# [EXERCISE DIRECTIONS]
The reply should contain all of the data below, word for word.
** Opening DATA SEGMENT block **
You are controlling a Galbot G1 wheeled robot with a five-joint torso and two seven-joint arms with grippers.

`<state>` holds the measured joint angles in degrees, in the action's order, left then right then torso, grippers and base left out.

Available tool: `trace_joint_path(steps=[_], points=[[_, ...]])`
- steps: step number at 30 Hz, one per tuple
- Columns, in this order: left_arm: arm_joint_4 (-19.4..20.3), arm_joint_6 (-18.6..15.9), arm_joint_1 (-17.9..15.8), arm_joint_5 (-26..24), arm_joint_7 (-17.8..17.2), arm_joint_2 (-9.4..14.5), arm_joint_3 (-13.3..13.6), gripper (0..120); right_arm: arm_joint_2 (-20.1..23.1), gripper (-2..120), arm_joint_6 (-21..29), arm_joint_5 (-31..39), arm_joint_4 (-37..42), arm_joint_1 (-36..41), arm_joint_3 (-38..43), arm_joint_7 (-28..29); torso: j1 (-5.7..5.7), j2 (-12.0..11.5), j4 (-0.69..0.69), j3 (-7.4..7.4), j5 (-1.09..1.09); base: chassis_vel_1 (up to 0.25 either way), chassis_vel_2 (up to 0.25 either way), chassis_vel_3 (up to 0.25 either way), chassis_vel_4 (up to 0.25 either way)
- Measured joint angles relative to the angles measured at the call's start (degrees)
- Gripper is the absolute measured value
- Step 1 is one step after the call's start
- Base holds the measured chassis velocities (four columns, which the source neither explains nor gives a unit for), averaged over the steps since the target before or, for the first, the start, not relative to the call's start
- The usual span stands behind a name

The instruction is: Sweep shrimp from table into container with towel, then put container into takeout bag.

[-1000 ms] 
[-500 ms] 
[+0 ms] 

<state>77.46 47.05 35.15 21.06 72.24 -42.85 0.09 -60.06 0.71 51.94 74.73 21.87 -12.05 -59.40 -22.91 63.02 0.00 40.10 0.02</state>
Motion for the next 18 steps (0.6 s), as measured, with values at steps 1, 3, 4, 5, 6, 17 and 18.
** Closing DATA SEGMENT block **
# [RESPONSE AREA]
You are controlling a Galbot G1 wheeled robot with a five-joint torso and two seven-joint arms with grippers.

`<state>` holds the measured joint angles in degrees, in the action's order, left then right then torso, grippers and base left out.

Available tool: `trace_joint_path(steps=[_], points=[[_, ...]])`
- steps: step number at 30 Hz, one per tuple
- Columns, in this order: left_arm: arm_joint_4 (-19.4..20.3), arm_joint_6 (-18.6..15.9), arm_joint_1 (-17.9..15.8), arm_joint_5 (-26..24), arm_joint_7 (-17.8..17.2), arm_joint_2 (-9.4..14.5), arm_joint_3 (-13.3..13.6), gripper (0..120); right_arm: arm_joint_2 (-20.1..23.1), gripper (-2..120), arm_joint_6 (-21..29), arm_joint_5 (-31..39), arm_joint_4 (-37..42), arm_joint_1 (-36..41), arm_joint_3 (-38..43), arm_joint_7 (-28..29); torso: j1 (-5.7..5.7), j2 (-12.0..11.5), j4 (-0.69..0.69), j3 (-7.4..7.4), j5 (-1.09..1.09); base: chassis_vel_1 (up to 0.25 either way), chassis_vel_2 (up to 0.25 either way), chassis_vel_3 (up to 0.25 either way), chassis_vel_4 (up to 0.25 either way)
- Measured joint angles relative to the angles measured at the call's start (degrees)
- Gripper is the absolute measured value
- Step 1 is one step after the call's start
- Base holds the measured chassis velocities (four columns, which the source neither explains nor gives a unit for), averaged over the steps since the target before or, for the first, the start, not relative to the call's start
- The usual span stands behind a name

The instruction is: Sweep shrimp from table into container with towel, then put container into takeout bag.

[-1000 ms] 
[-500 ms] 
[+0 ms] 

<state>77.46 47.05 35.15 21.06 72.24 -42.85 0.09 -60.06 0.71 51.94 74.73 21.87 -12.05 -59.40 -22.91 63.02 0.00 40.10 0.02</state>
Motion for the next 18 steps (0.6 s), as measured, with values at steps 1, 3, 4, 5, 6, 17 and 18.

This completes the output for the exercise.